REQUIRED WORK:
The pictures stay out; all of the data is to be printed exactly.

EXCERPTED RECORDS:
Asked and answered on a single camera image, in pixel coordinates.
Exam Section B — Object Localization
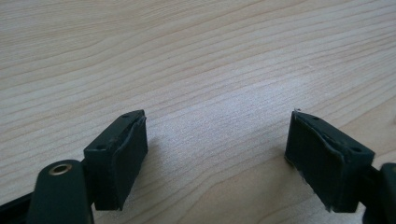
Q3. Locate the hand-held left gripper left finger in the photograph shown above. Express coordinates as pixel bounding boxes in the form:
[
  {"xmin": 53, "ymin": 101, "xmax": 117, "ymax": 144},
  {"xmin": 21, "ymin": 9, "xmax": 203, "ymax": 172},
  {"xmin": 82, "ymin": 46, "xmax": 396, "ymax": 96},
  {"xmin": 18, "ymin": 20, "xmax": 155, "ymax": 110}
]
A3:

TASK RESPONSE:
Asked and answered on a single camera image, in pixel coordinates.
Exam Section B — Object Localization
Q3. Locate the hand-held left gripper left finger in the photograph shown above. Express coordinates as pixel bounding boxes in the form:
[
  {"xmin": 53, "ymin": 101, "xmax": 117, "ymax": 144},
  {"xmin": 21, "ymin": 9, "xmax": 203, "ymax": 172},
  {"xmin": 82, "ymin": 46, "xmax": 396, "ymax": 96},
  {"xmin": 18, "ymin": 20, "xmax": 155, "ymax": 110}
]
A3:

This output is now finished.